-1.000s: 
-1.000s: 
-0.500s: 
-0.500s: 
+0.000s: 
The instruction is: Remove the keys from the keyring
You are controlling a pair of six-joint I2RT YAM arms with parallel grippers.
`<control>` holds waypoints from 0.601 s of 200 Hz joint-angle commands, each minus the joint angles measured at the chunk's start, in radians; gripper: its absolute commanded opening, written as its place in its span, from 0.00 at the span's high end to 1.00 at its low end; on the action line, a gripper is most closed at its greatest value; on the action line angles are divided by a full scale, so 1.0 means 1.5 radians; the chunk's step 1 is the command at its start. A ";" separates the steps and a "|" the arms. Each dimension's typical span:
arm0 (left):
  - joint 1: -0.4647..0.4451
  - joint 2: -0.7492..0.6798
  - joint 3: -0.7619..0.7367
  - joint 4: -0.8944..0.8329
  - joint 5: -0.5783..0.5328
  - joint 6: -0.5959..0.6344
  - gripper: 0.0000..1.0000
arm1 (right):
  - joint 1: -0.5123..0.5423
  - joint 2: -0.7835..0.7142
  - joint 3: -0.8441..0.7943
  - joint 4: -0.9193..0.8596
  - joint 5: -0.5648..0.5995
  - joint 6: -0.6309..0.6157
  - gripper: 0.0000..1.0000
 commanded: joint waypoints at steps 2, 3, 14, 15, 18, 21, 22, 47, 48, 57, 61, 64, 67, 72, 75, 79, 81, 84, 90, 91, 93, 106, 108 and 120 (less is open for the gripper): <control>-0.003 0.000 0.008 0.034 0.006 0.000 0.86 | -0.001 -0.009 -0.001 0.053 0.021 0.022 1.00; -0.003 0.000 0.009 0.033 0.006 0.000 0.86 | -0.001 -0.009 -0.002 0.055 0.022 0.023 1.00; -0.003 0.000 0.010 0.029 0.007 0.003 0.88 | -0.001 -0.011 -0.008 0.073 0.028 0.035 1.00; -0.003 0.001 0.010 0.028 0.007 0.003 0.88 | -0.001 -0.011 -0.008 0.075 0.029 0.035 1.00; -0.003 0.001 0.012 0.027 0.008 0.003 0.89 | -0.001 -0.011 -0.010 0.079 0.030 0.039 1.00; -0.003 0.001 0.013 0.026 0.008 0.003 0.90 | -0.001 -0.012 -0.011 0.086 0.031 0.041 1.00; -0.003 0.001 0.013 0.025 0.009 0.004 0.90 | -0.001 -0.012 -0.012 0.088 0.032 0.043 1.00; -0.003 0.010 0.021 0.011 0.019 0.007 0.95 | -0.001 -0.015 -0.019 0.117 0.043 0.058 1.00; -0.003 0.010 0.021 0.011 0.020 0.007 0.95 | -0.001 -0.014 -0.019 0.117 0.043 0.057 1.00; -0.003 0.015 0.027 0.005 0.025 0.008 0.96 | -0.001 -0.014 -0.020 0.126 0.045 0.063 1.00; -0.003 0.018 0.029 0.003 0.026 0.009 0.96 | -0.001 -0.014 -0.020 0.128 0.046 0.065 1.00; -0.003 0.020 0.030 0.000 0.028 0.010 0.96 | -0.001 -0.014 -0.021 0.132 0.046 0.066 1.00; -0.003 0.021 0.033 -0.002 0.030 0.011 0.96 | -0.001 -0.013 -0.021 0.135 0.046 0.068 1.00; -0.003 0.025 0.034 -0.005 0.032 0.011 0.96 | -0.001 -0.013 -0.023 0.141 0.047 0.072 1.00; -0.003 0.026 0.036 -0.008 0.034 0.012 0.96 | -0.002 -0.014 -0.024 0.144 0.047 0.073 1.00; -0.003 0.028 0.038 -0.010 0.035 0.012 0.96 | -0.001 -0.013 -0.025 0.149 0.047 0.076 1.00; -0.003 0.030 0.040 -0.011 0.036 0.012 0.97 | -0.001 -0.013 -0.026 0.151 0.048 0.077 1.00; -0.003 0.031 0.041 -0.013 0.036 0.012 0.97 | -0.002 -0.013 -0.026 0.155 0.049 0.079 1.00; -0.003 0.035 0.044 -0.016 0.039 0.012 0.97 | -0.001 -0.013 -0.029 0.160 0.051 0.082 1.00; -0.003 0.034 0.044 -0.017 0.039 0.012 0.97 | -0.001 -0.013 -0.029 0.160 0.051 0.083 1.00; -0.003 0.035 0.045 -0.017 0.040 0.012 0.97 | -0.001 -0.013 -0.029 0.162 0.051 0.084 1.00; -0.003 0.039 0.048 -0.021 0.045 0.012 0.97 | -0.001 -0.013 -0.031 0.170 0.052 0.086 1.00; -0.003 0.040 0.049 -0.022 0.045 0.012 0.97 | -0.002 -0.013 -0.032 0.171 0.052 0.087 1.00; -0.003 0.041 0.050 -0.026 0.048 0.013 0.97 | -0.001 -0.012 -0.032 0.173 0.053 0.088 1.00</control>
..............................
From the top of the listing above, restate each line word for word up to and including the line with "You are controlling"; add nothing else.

* Solution
-1.000s: 
-1.000s: 
-0.500s: 
-0.500s: 
+0.000s: 
The instruction is: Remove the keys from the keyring
You are controlling a pair of six-joint I2RT YAM arms with parallel grippers.

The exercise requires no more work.